Autumn: Causal Discovery Through Program Synthesis

February 1st, 2023
We're introducing AutumnSynth, an algorithm that synthesizes the source code of simple 2D video games from a small amount of observed video data. This represents a step forward toward systems that can perform causal theory discovery in real-world environments.
Children playing with toys on a futuristic laboratory

Humans develop theories of how the world works through a process of observation and experimentation. This process is mediated by a number of cognitive tools, such as the ability to infer causal connections from observations, build theories to structure our knowledge, and seek out information to validate or disprove our theories. We use these tools in everyday life and, more recently in our evolutionary history, in the practice of science.

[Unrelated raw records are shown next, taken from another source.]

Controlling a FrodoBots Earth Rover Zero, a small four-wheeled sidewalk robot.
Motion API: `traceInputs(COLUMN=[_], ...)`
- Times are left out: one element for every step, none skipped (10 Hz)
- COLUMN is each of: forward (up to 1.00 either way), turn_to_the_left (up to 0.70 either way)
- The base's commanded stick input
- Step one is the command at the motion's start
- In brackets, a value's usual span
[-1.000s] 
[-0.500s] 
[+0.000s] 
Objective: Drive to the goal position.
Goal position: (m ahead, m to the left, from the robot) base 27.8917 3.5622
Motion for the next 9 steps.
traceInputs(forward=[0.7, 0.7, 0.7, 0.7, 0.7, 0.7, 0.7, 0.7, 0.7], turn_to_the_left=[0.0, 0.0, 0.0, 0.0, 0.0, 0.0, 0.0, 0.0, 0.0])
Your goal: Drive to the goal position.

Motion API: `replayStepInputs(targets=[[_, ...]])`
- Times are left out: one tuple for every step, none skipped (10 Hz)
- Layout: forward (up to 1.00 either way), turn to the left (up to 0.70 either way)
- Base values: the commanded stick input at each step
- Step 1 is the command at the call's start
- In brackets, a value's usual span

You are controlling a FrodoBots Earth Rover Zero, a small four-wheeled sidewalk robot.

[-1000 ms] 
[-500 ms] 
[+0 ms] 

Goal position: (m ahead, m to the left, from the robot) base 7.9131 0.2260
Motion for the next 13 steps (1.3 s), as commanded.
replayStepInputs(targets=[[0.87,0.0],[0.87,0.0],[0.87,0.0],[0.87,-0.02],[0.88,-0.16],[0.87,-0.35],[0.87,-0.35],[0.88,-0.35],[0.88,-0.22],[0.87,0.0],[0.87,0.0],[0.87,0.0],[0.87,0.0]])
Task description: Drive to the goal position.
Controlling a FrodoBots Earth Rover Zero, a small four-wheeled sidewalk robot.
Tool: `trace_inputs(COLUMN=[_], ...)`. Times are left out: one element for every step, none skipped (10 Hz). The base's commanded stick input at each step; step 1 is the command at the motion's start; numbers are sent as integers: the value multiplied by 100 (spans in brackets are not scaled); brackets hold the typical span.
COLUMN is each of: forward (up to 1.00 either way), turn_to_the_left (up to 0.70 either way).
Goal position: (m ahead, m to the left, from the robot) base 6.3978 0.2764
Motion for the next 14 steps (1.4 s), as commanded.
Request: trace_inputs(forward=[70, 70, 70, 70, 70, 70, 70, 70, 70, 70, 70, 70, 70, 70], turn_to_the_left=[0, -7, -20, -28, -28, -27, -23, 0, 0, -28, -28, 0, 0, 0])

If we could build systems that automate scientific discovery, scientific progress itself could be transformed. Such systems could tirelessly explore novel theories, limited only by computational resources, and subject to fewer of the biases, silos, and constraints that exist in scientific practice today. In fields such as climate science, they could discover climate models that also incorporate economic and social systems, informing more effective decision-making. They could aid in the discovery of new laws in physics, leading to a deeper understanding of phenomena such as superconductivity, advancing the design of new materials. In neuroscience, they could extract general principles of neural computation from functional or connectivity data, bridging the gap between our ability to measure the brain and our theoretical understanding of it. They could even be applied to the problem of science itself, leading to better meta-scientific theories of the principles and good practices of science, accelerating progress even further.

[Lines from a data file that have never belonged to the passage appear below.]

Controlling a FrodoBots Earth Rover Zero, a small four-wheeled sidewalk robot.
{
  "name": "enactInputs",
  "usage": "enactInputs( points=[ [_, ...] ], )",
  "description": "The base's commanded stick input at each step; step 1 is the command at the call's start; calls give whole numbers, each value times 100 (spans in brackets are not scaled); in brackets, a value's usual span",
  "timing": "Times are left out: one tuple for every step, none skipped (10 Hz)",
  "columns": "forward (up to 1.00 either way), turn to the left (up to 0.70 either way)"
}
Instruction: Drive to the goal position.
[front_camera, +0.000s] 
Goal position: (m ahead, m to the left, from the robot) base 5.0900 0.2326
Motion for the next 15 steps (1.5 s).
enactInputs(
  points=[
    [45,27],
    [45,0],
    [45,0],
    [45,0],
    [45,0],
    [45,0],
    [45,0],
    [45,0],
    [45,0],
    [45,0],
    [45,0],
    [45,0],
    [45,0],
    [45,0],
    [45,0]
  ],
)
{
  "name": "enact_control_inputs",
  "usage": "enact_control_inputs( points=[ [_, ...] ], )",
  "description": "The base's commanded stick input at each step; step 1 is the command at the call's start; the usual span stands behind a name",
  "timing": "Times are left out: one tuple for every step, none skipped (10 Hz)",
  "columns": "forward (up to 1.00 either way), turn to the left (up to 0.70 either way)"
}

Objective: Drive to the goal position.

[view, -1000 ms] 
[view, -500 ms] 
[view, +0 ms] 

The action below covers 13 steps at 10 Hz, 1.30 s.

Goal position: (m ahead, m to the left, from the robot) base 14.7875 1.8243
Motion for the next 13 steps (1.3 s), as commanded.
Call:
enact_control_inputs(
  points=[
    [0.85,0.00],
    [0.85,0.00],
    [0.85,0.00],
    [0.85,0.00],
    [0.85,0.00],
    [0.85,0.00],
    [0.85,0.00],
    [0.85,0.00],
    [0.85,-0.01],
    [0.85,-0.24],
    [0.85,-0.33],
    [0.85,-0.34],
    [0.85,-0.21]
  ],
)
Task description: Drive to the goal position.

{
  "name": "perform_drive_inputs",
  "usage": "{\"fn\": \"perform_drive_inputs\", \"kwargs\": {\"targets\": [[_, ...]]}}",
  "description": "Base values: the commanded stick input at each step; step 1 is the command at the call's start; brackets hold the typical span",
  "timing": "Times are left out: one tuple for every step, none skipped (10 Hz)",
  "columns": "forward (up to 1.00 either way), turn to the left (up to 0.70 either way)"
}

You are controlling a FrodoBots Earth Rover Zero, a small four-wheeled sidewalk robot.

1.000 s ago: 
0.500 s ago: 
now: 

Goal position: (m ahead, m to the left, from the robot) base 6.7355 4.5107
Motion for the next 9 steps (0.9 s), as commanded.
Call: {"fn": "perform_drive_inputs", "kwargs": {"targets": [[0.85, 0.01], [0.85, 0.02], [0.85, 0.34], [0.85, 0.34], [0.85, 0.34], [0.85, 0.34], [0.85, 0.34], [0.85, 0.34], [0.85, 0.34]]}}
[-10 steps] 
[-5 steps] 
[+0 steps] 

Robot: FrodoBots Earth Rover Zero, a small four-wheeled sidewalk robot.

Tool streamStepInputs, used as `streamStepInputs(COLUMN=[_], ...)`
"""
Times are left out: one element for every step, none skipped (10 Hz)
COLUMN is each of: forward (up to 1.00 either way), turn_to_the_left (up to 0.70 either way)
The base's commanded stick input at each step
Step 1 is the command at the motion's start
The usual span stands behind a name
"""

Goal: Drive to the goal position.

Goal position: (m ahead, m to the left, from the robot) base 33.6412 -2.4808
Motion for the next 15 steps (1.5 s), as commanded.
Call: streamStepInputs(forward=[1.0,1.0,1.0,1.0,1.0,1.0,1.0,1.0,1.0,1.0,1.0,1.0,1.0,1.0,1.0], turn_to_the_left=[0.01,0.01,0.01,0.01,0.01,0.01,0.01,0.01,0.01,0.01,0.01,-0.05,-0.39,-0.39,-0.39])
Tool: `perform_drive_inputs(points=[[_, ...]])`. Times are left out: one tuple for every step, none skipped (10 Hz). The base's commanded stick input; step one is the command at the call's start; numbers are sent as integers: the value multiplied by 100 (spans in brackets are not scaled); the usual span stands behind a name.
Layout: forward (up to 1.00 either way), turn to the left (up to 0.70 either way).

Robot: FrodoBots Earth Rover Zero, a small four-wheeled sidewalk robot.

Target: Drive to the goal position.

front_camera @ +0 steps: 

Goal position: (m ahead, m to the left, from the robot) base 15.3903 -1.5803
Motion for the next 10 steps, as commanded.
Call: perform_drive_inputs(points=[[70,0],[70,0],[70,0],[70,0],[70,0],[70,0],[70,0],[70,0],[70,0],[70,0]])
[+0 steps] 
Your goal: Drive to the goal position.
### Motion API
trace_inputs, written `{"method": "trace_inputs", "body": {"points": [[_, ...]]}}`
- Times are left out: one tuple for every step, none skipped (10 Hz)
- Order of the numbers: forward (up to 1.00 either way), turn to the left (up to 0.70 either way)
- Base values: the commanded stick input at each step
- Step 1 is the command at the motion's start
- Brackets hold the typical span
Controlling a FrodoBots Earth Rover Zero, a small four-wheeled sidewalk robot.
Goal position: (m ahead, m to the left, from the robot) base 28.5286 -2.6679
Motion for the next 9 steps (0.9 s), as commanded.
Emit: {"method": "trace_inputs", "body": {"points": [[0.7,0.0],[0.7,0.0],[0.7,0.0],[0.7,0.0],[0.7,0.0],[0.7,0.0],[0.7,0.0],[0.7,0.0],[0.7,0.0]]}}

Automating intuitive theory discovery has equally transformative potential. Intuitive theories, such as the fact that objects fall when dropped and that icy streets are slippery, are the informal characterizations of everyday reality that we maintain in our minds and learn from experience. Many of the common-sense failures in even the most advanced AI systems, such as those seen in language models, in robotics, and in self-driving vehicles, can be blamed in large part to an absence of intuitive models of how the world works. It’s untenable to anticipate in advance all the models an AI system might need; hence, the ability to discover intuitive models from observations will be a critical component of artificial intelligence systems with greater common sense.

Theory discovery as program synthesis

Theory discovery requires exploration through some space of possible theories, but what is the structure of this space, and what exactly is a theory? At Basis, we adopt the view that programs are good candidate representations of both formal and intuitive models and theories. In other words, abstract theories such as Einstein’s special relativity, concrete models such as those used to predict CO2 change, and the intuitive models of heat that chefs rely on for culinary success, can be represented as symbolic structures that describe computations, i.e., as programs.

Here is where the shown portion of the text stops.